The problem
Each record below must be reproduced exactly as it reads, with its images omitted.

Data excerpts
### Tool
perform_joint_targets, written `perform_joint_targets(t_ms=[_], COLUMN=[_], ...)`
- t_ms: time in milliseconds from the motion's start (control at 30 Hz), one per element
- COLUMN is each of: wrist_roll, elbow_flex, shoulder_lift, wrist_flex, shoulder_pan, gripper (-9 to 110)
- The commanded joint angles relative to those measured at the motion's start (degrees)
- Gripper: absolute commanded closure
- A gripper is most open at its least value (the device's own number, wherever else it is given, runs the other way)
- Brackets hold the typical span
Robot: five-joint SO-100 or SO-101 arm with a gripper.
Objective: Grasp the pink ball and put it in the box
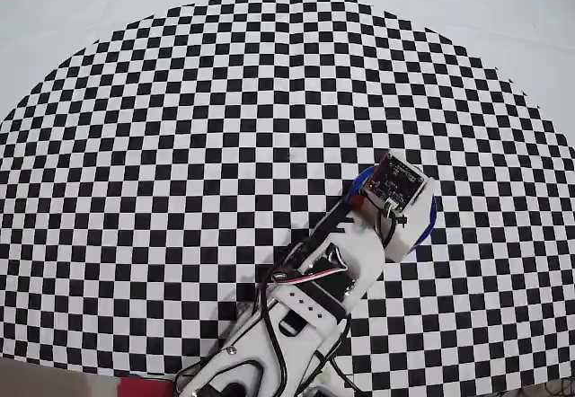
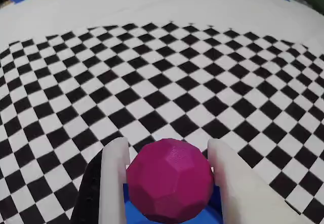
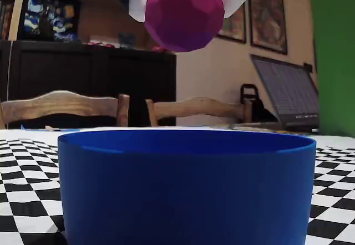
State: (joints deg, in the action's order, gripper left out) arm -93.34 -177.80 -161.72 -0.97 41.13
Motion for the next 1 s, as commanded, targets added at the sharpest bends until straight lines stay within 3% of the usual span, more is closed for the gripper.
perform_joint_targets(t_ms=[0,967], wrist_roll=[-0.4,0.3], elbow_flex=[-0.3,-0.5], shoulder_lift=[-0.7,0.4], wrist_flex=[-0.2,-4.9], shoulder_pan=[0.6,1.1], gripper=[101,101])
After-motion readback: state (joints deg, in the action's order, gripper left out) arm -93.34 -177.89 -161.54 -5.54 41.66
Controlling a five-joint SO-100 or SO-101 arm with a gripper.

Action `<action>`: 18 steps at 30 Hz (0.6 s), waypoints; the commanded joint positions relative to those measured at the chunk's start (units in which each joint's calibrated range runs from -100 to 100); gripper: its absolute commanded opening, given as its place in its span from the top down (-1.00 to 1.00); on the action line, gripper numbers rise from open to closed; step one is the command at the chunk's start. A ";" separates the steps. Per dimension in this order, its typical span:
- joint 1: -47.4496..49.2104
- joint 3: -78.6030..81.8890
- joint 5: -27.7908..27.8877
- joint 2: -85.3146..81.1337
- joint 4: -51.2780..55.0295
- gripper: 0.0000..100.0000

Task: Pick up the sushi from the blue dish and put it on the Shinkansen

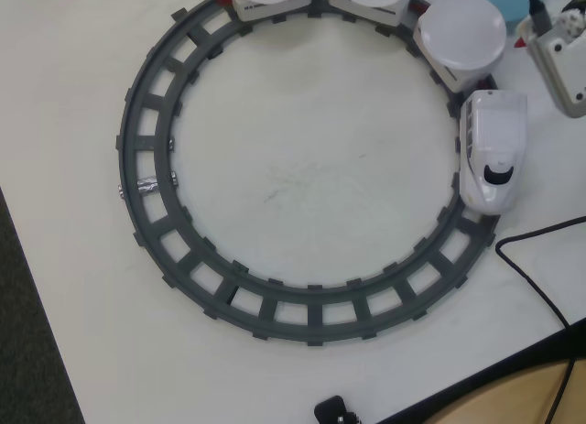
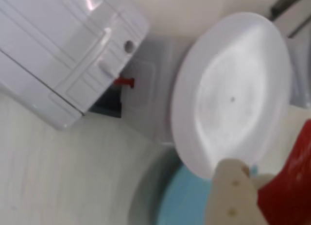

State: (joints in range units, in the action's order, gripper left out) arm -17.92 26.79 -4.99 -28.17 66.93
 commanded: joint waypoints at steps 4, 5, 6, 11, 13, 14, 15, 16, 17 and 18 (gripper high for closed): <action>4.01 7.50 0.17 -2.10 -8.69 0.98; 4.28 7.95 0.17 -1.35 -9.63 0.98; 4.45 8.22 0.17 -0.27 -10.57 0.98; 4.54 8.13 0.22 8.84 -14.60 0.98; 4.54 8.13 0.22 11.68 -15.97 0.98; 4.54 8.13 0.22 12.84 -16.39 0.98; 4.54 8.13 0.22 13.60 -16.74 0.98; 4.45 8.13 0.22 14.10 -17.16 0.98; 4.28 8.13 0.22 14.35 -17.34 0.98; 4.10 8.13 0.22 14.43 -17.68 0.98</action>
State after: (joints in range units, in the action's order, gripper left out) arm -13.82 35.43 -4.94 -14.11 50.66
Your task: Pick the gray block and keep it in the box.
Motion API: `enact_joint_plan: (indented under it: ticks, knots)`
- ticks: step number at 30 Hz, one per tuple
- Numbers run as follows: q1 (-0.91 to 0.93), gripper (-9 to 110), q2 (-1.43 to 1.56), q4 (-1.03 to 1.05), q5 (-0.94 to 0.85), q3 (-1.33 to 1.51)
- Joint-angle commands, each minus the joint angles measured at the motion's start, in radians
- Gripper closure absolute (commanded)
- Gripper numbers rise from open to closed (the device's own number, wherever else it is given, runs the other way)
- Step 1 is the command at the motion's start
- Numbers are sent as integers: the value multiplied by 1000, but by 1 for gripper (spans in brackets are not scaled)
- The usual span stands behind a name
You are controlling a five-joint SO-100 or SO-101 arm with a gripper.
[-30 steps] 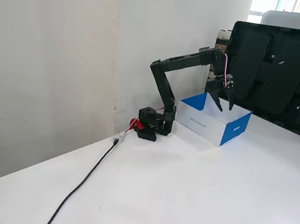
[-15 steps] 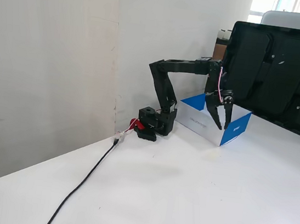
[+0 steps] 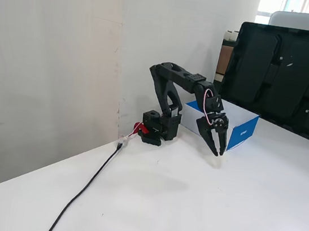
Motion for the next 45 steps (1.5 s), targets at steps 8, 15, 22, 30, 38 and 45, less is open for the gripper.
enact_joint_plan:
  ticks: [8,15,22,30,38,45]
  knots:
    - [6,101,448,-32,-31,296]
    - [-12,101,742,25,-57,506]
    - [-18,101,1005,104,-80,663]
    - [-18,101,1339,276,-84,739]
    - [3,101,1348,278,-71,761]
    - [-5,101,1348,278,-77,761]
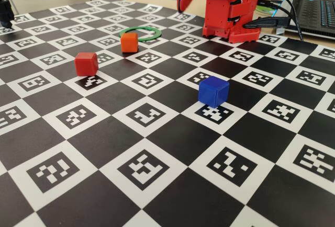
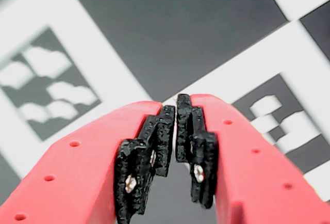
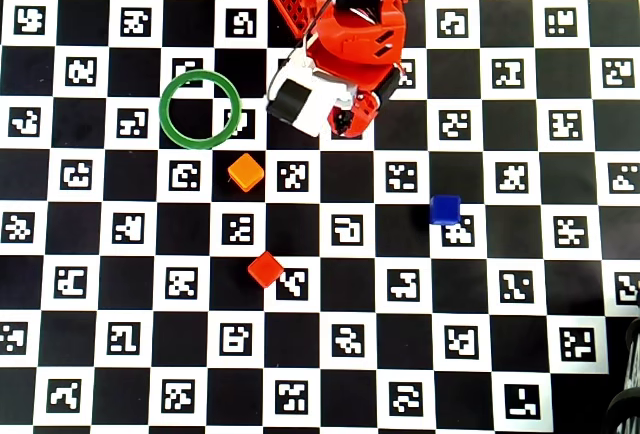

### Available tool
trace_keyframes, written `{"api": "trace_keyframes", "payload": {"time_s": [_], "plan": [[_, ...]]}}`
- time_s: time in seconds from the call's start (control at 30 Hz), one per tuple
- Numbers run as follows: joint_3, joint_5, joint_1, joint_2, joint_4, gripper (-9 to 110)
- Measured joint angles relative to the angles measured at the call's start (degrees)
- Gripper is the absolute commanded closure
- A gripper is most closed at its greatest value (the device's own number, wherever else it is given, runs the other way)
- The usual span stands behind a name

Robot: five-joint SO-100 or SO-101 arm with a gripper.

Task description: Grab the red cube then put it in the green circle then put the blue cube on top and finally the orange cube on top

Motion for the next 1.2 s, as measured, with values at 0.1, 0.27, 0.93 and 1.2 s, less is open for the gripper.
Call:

Response to this exercise
### Tool
perform_joint_targets, written `perform_joint_targets(t_ms=[_], COLUMN=[_], ...)`
- t_ms: time in milliseconds from the motion's start (control at 30 Hz), one per element
- COLUMN is each of: wrist_roll, elbow_flex, shoulder_lift, wrist_flex, shoulder_pan, gripper (-9 to 110)
- The commanded joint angles relative to those measured at the motion's start (degrees)
- Gripper: absolute commanded closure
- A gripper is most open at its least value (the device's own number, wherever else it is given, runs the other way)
- Brackets hold the typical span
Robot: five-joint SO-100 or SO-101 arm with a gripper.
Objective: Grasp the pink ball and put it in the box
State: (joints deg, in the action's order, gripper left out) arm -93.34 -177.80 -161.72 -0.97 41.13
Motion for the next 1 s, as commanded, targets added at the sharpest bends until straight lines stay within 3% of the usual span, more is closed for the gripper.
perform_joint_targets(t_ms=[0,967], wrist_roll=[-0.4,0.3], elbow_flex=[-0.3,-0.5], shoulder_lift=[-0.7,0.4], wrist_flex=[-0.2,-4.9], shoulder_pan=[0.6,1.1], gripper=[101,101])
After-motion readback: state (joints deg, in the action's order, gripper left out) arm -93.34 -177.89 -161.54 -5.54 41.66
Controlling a five-joint SO-100 or SO-101 arm with a gripper.

Action `<action>`: 18 steps at 30 Hz (0.6 s), waypoints; the commanded joint positions relative to those measured at the chunk's start (units in which each joint's calibrated range runs from -100 to 100); gripper: its absolute commanded opening, given as its place in its span from the top down (-1.00 to 1.00); on the action line, gripper numbers rise from open to closed; step one is the command at the chunk's start. A ";" separates the steps. Per dimension in this order, its typical span:
- joint 1: -47.4496..49.2104
- joint 3: -78.6030..81.8890
- joint 5: -27.7908..27.8877
- joint 2: -85.3146..81.1337
- joint 4: -51.2780..55.0295
- gripper: 0.0000..100.0000

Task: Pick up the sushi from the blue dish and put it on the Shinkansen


State: (joints in range units, in the action's order, gripper left out) arm -17.92 26.79 -4.99 -28.17 66.93
 commanded: joint waypoints at steps 4, 5, 6, 11, 13, 14, 15, 16, 17 and 18 (gripper high for closed): <action>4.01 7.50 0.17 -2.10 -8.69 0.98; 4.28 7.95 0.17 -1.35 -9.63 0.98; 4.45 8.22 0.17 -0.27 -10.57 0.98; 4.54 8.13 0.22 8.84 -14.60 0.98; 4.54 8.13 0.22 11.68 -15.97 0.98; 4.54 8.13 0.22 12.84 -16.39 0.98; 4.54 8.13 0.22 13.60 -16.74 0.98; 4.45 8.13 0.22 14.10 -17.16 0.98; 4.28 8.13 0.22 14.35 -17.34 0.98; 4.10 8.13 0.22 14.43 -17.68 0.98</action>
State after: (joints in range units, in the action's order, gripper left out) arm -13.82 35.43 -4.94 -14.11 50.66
Your task: Pick the gray block and keep it in the box.
Motion API: `enact_joint_plan: (indented under it: ticks, knots)`
- ticks: step number at 30 Hz, one per tuple
- Numbers run as follows: q1 (-0.91 to 0.93), gripper (-9 to 110), q2 (-1.43 to 1.56), q4 (-1.03 to 1.05), q5 (-0.94 to 0.85), q3 (-1.33 to 1.51)
- Joint-angle commands, each minus the joint angles measured at the motion's start, in radians
- Gripper closure absolute (commanded)
- Gripper numbers rise from open to closed (the device's own number, wherever else it is given, runs the other way)
- Step 1 is the command at the motion's start
- Numbers are sent as integers: the value multiplied by 1000, but by 1 for gripper (spans in brackets are not scaled)
- The usual span stands behind a name
You are controlling a five-joint SO-100 or SO-101 arm with a gripper.
[-30 steps] 
[-15 steps] 
[+0 steps] 
Motion for the next 45 steps (1.5 s), targets at steps 8, 15, 22, 30, 38 and 45, less is open for the gripper.
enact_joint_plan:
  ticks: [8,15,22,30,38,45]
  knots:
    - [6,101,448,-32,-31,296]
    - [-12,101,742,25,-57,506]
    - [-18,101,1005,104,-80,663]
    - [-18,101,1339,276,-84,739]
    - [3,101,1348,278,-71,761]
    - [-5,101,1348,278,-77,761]

### Available tool
trace_keyframes, written `{"api": "trace_keyframes", "payload": {"time_s": [_], "plan": [[_, ...]]}}`
- time_s: time in seconds from the call's start (control at 30 Hz), one per tuple
- Numbers run as follows: joint_3, joint_5, joint_1, joint_2, joint_4, gripper (-9 to 110)
- Measured joint angles relative to the angles measured at the call's start (degrees)
- Gripper is the absolute commanded closure
- A gripper is most closed at its greatest value (the device's own number, wherever else it is given, runs the other way)
- The usual span stands behind a name

Robot: five-joint SO-100 or SO-101 arm with a gripper.

Task description: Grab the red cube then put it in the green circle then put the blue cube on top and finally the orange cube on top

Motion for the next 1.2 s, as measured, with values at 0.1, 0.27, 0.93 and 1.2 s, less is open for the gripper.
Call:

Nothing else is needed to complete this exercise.